CS225592B1 - Protective circuit - Google Patents

Description

The invention relates to a circuit for protecting output drivers against accidental short circuits.

When testing logic networks, especially during the first testing in production, the signal wires may be short-circuited to supply voltage such as solder bridges etc. However, the current induced by this voltage may destroy the exciter output stage through which the test signal is input. , assuming the output is at a low logic level.
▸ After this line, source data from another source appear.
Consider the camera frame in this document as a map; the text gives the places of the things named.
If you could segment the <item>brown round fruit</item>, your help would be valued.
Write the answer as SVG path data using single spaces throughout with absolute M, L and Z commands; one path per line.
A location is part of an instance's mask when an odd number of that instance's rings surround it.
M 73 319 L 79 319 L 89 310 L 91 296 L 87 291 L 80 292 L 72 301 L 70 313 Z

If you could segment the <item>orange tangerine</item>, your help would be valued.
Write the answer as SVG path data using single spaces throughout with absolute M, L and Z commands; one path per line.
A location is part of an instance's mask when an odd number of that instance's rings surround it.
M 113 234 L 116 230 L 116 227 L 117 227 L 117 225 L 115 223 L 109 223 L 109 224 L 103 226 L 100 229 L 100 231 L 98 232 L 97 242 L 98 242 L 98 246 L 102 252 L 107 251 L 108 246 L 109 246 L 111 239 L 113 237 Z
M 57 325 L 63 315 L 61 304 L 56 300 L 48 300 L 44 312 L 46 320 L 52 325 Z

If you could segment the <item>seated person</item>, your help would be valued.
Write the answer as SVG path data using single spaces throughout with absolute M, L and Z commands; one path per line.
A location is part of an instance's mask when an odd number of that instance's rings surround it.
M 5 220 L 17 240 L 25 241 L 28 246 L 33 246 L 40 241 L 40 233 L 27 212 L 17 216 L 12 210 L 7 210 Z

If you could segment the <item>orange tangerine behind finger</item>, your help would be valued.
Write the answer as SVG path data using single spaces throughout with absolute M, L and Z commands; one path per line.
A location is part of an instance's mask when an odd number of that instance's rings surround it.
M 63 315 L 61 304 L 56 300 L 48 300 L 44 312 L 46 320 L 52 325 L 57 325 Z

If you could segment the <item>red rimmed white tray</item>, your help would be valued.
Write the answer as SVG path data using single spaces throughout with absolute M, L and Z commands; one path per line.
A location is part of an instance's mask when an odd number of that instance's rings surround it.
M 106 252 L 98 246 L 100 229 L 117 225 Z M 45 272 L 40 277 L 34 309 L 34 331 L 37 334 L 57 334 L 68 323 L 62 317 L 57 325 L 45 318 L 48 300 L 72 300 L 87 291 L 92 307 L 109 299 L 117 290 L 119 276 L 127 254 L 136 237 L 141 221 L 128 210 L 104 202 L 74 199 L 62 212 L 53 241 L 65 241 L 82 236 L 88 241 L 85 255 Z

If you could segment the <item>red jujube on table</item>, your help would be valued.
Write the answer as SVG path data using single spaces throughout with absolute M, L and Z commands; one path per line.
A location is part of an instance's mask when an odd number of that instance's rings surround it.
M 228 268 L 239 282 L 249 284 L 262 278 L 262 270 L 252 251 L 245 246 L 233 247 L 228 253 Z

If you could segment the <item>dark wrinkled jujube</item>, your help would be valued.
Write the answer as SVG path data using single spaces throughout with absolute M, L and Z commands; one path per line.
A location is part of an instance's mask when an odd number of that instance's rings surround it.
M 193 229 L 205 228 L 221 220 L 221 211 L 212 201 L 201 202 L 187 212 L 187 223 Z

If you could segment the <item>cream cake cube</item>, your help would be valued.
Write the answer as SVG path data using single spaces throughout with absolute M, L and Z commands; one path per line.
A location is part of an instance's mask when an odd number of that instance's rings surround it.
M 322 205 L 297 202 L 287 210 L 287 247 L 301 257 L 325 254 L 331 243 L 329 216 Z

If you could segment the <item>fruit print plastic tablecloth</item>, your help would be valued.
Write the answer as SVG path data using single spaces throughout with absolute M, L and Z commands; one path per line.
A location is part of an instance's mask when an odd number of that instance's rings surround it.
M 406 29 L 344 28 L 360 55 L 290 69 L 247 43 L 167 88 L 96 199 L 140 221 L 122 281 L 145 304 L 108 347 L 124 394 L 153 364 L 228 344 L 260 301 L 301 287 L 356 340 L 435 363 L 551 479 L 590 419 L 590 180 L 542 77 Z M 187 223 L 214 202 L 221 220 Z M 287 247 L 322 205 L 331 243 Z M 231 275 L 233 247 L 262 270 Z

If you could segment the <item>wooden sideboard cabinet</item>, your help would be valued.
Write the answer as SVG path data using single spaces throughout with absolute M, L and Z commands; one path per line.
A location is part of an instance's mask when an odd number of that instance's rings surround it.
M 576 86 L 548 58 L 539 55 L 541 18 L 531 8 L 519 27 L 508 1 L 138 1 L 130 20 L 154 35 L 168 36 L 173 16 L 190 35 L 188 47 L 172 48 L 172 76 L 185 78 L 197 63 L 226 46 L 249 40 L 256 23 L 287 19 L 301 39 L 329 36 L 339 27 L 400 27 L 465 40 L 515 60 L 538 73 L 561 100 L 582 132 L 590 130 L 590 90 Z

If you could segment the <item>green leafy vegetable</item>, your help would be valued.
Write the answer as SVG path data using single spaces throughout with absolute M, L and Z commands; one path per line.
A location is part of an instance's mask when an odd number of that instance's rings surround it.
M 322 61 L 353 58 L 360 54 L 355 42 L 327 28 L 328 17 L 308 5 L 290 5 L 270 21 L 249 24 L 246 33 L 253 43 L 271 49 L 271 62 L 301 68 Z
Existing devices operate with a protection that is based on blocking the output driver, whereby the delay time of the signal passing through the driver is replaced in the sensor member branch by a fixed time constant of the RC member. However, this does not allow to change the time insensitivity of the output level sensor so that the output driver blocking does not occur at a potential capacitive load.

This disadvantage is overcome by the device according to the invention. Its essence lies in it. This means that the two sensor inputs, sensing and releasing inputs, if the circuit under test, that is, the short circuit to the supply voltage, are inverted, so that the protection signal at the sensor output is not active. However, if there is a short to power at the output and the set logic level at the output is low, then due to the increased voltage at the driver output element, two high logic level inputs will appear on the sensing circuit. If the third input, latching, enables the protection function, the sensor output signal becomes active and acts on the priority memory setting input so that the output from the original high level is set to a logical low level. After passing through the inverting exciter we get a high level at the output, which is not dangerous for the exciter output elements. With the inhibit signal, the protection can be delayed by a predetermined time.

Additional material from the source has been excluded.